The answer must be the complete listing, copied exactly.

◆ ◆ ◆ ◆ ◆

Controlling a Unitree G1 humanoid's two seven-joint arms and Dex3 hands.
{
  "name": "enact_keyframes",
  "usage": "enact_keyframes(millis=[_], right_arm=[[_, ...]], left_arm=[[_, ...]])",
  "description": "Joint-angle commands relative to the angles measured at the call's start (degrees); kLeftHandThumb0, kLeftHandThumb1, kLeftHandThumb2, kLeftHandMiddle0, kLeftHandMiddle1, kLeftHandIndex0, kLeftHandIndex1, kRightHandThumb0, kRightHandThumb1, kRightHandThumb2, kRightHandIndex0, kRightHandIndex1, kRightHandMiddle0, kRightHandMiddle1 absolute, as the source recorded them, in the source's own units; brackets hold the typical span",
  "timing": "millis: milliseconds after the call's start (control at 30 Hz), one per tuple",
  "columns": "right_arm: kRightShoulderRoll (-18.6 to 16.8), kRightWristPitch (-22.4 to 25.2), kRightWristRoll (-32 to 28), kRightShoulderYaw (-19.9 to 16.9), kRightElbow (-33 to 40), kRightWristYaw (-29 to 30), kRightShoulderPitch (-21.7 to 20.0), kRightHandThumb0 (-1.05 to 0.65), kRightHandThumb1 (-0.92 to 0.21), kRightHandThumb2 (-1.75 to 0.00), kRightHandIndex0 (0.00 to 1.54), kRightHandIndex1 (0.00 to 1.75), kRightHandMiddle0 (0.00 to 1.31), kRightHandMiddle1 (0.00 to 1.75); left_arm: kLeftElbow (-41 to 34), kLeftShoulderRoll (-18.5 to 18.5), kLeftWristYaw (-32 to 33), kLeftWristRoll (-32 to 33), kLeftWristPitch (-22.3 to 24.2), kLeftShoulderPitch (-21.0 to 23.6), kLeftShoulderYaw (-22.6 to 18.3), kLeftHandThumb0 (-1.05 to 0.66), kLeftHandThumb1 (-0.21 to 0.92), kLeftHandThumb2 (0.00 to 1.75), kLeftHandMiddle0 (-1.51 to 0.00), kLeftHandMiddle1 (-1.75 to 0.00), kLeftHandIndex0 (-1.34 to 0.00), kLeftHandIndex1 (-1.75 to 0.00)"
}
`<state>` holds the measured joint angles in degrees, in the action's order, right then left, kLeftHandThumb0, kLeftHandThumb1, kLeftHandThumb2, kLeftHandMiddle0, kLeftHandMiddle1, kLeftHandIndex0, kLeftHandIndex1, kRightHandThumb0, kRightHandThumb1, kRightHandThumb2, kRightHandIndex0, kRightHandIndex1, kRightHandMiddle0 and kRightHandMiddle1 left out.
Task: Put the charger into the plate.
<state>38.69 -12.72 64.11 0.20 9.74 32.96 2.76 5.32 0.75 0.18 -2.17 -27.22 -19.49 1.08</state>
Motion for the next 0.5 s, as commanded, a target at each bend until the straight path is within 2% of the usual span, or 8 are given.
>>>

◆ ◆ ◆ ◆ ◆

**Task response:**
Controlling a Unitree G1 humanoid's two seven-joint arms and Dex3 hands.
{
  "name": "enact_keyframes",
  "usage": "enact_keyframes(millis=[_], right_arm=[[_, ...]], left_arm=[[_, ...]])",
  "description": "Joint-angle commands relative to the angles measured at the call's start (degrees); kLeftHandThumb0, kLeftHandThumb1, kLeftHandThumb2, kLeftHandMiddle0, kLeftHandMiddle1, kLeftHandIndex0, kLeftHandIndex1, kRightHandThumb0, kRightHandThumb1, kRightHandThumb2, kRightHandIndex0, kRightHandIndex1, kRightHandMiddle0, kRightHandMiddle1 absolute, as the source recorded them, in the source's own units; brackets hold the typical span",
  "timing": "millis: milliseconds after the call's start (control at 30 Hz), one per tuple",
  "columns": "right_arm: kRightShoulderRoll (-18.6 to 16.8), kRightWristPitch (-22.4 to 25.2), kRightWristRoll (-32 to 28), kRightShoulderYaw (-19.9 to 16.9), kRightElbow (-33 to 40), kRightWristYaw (-29 to 30), kRightShoulderPitch (-21.7 to 20.0), kRightHandThumb0 (-1.05 to 0.65), kRightHandThumb1 (-0.92 to 0.21), kRightHandThumb2 (-1.75 to 0.00), kRightHandIndex0 (0.00 to 1.54), kRightHandIndex1 (0.00 to 1.75), kRightHandMiddle0 (0.00 to 1.31), kRightHandMiddle1 (0.00 to 1.75); left_arm: kLeftElbow (-41 to 34), kLeftShoulderRoll (-18.5 to 18.5), kLeftWristYaw (-32 to 33), kLeftWristRoll (-32 to 33), kLeftWristPitch (-22.3 to 24.2), kLeftShoulderPitch (-21.0 to 23.6), kLeftShoulderYaw (-22.6 to 18.3), kLeftHandThumb0 (-1.05 to 0.66), kLeftHandThumb1 (-0.21 to 0.92), kLeftHandThumb2 (0.00 to 1.75), kLeftHandMiddle0 (-1.51 to 0.00), kLeftHandMiddle1 (-1.75 to 0.00), kLeftHandIndex0 (-1.34 to 0.00), kLeftHandIndex1 (-1.75 to 0.00)"
}
`<state>` holds the measured joint angles in degrees, in the action's order, right then left, kLeftHandThumb0, kLeftHandThumb1, kLeftHandThumb2, kLeftHandMiddle0, kLeftHandMiddle1, kLeftHandIndex0, kLeftHandIndex1, kRightHandThumb0, kRightHandThumb1, kRightHandThumb2, kRightHandIndex0, kRightHandIndex1, kRightHandMiddle0 and kRightHandMiddle1 left out.
Task: Put the charger into the plate.
<state>38.69 -12.72 64.11 0.20 9.74 32.96 2.76 5.32 0.75 0.18 -2.17 -27.22 -19.49 1.08</state>
Motion for the next 0.5 s, as commanded, a target at each bend until the straight path is within 2% of the usual span, or 8 are given.
>>>

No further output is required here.